**Task instructions**
Here are the records. Write out exactly the lines between the one holding "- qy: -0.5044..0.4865" and the one holding "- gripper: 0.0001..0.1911", inclusive.

**Supplied material**
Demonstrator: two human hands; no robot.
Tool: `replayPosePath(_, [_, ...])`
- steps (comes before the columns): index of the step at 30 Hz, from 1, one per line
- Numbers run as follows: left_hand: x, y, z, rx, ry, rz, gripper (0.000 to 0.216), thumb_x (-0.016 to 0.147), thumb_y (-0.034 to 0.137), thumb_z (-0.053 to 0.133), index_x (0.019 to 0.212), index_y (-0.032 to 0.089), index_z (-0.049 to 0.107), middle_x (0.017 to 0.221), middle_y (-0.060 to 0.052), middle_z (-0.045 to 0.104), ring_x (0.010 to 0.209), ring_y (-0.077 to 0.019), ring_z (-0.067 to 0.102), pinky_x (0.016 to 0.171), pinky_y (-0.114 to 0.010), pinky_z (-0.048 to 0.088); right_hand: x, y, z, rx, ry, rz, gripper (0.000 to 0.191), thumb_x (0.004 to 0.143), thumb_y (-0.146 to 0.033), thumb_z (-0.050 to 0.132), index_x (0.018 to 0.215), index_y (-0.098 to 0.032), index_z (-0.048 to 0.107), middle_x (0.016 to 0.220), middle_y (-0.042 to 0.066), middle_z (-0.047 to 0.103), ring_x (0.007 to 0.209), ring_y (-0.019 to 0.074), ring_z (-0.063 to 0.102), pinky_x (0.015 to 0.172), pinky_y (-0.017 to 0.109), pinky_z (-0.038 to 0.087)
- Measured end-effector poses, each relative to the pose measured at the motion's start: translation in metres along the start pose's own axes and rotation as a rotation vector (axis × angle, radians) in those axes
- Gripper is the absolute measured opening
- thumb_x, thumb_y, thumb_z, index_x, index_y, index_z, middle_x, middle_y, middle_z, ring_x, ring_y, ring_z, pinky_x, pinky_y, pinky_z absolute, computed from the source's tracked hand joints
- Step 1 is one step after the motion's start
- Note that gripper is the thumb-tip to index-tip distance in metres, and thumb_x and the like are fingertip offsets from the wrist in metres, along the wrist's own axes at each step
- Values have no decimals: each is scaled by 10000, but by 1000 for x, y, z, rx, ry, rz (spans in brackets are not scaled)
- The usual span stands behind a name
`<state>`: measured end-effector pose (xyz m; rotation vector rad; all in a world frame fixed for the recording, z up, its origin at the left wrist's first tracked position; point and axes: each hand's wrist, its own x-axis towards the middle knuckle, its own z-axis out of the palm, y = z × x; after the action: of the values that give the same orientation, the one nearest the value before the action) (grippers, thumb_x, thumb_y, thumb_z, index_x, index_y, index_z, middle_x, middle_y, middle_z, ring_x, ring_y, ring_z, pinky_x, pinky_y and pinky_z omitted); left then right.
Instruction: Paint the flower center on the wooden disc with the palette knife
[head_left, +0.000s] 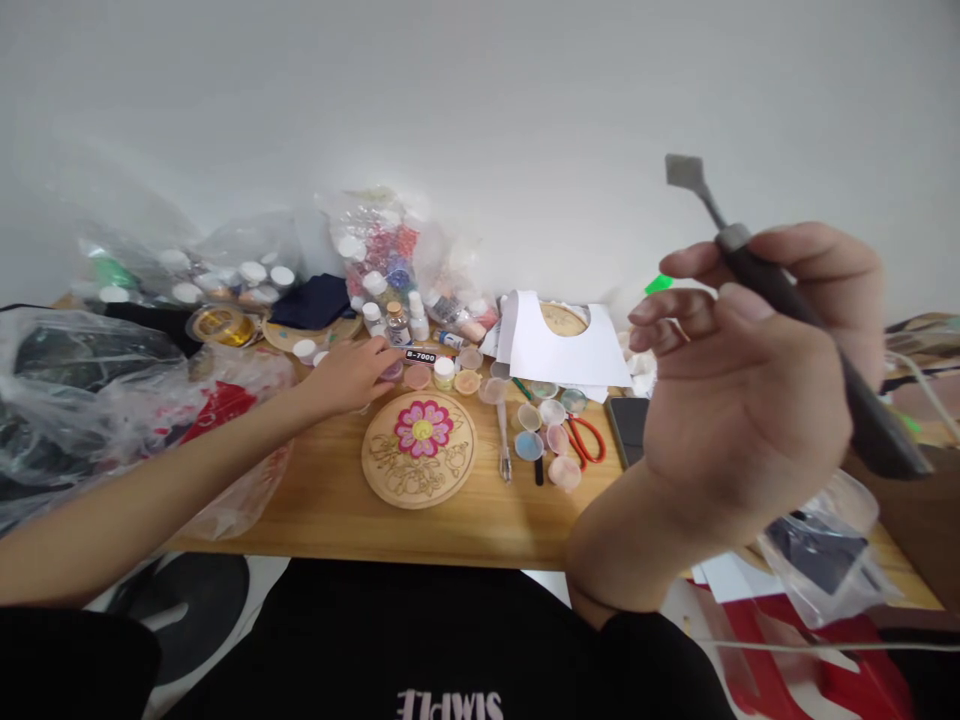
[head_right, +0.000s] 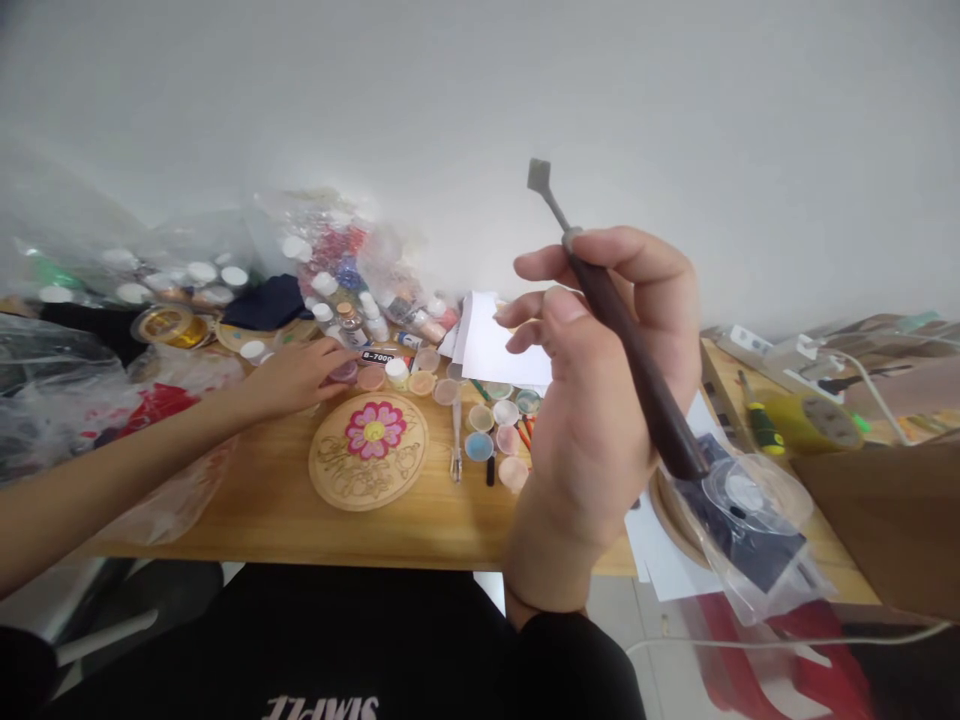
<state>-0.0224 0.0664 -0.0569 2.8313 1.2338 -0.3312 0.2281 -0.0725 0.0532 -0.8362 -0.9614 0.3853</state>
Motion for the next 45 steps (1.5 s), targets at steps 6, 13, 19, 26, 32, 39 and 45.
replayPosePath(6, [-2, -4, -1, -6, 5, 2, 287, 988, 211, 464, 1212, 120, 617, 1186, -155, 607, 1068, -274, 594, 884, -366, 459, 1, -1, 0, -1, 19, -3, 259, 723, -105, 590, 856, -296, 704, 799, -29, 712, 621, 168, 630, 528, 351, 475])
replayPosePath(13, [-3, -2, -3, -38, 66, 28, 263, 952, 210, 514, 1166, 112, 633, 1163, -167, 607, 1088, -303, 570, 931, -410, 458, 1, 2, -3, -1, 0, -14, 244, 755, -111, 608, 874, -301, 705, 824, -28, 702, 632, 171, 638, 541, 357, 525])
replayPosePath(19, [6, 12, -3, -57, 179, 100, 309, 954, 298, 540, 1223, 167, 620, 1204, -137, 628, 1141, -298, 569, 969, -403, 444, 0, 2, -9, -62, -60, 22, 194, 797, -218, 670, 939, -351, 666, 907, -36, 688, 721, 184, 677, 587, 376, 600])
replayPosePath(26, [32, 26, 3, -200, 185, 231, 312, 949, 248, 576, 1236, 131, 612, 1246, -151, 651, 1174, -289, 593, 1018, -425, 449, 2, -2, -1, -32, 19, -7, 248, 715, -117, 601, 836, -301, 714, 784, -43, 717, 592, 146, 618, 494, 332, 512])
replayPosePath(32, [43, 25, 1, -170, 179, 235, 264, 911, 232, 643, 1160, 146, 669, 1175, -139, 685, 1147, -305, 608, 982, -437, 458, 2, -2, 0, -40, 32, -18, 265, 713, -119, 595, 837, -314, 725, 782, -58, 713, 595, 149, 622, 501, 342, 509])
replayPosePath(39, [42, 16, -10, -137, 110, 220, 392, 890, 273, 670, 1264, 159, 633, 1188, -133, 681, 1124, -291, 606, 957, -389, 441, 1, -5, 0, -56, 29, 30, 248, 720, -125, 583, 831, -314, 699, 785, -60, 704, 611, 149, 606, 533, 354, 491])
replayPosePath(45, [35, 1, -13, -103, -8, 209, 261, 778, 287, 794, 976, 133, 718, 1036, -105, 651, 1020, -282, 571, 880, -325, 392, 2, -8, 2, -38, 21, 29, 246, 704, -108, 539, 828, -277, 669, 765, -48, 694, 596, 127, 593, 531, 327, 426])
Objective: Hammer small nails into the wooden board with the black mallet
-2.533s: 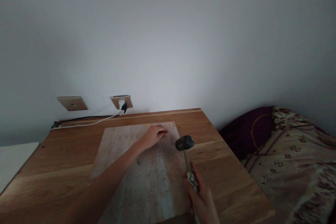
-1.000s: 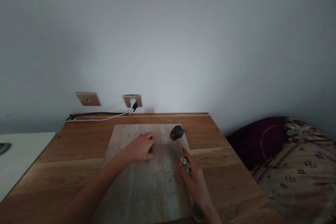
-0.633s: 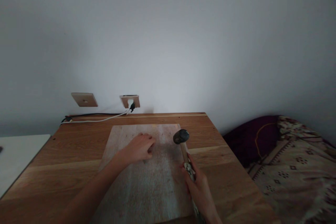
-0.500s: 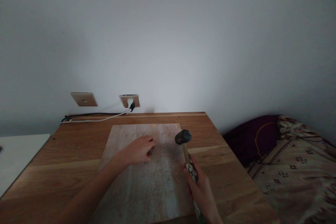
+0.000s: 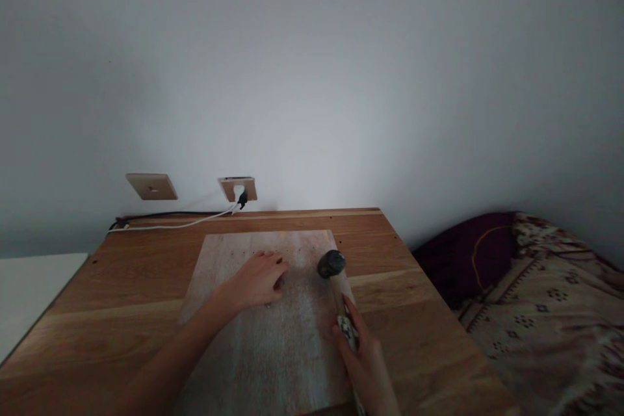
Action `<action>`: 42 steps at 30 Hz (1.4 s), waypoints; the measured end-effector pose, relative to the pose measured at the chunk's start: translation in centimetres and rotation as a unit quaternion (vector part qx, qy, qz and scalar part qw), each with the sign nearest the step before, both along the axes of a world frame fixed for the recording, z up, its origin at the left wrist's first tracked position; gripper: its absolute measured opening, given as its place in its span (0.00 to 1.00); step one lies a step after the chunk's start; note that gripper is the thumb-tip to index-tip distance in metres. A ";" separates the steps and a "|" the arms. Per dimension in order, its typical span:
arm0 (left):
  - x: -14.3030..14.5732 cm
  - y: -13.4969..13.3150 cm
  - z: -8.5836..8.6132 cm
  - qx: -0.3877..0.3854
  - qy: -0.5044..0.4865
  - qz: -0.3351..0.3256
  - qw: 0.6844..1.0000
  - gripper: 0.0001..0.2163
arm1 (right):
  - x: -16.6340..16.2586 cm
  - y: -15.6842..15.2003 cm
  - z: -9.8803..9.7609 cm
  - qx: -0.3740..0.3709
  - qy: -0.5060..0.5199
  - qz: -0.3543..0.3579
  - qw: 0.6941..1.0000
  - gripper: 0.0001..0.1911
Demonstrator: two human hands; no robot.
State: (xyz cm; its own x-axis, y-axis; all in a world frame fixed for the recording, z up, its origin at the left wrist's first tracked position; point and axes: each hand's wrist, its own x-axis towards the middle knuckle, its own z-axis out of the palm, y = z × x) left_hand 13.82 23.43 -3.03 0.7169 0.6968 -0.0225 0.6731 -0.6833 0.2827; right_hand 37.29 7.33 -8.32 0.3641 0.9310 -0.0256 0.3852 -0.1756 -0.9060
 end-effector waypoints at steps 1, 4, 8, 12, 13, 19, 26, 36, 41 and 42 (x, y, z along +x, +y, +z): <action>0.1 0.0 -0.1 0.004 0.000 -0.004 1.000 0.06 | 0.0 0.0 -0.2 0.002 -0.008 0.007 1.000 0.34; 0.6 0.1 -0.5 0.009 -0.006 -0.017 1.000 0.06 | 0.1 0.0 -0.6 0.010 -0.017 0.012 1.000 0.32; 1.2 1.1 -0.9 -0.009 -0.058 0.017 0.998 0.06 | 0.0 -0.2 -0.8 0.009 0.003 -0.006 1.000 0.31; 2.2 3.5 -1.9 -0.101 -0.228 0.060 0.967 0.12 | -0.1 -0.1 -0.5 0.004 0.009 -0.009 1.000 0.32; 2.5 4.1 -2.2 -0.116 -0.259 0.064 0.957 0.11 | -0.1 -0.1 -0.4 0.007 0.005 -0.012 1.000 0.32; 3.9 6.1 -4.2 -0.087 -0.289 0.071 0.951 0.04 | -0.1 0.0 -0.3 0.021 -0.003 -0.008 1.000 0.30; 4.0 6.3 -5.1 -0.090 -0.328 0.087 0.936 0.08 | -0.1 0.0 -0.7 0.018 -0.005 -0.009 1.000 0.30; 4.0 6.3 -5.1 -0.076 -0.295 0.104 0.947 0.05 | 0.0 -0.3 -0.5 0.011 -0.012 0.007 1.000 0.30; 3.9 6.0 -5.1 -0.062 -0.287 0.102 0.951 0.05 | 0.0 -0.2 -0.8 0.004 -0.015 0.000 1.000 0.31; 3.9 6.0 -5.1 -0.059 -0.283 0.102 0.952 0.05 | 0.0 -0.2 -0.9 0.002 -0.014 -0.001 1.000 0.31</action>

**Solution for this problem**
  - qy: -0.5044..0.4865
  - qz: -0.3351..0.3256
  - qw: 0.6844..1.0000
  - gripper: 0.0001..0.2163
arm1 (right):
  - x: -16.6340..16.2586 cm
  - y: -15.6842..15.2003 cm
  - z: -9.8803..9.7609 cm
  - qx: -0.3740..0.3709
  - qy: -0.5060..0.5199
  - qz: -0.3543..0.3579
  - qw: 0.6941..1.0000
  - gripper: 0.0001..0.1911

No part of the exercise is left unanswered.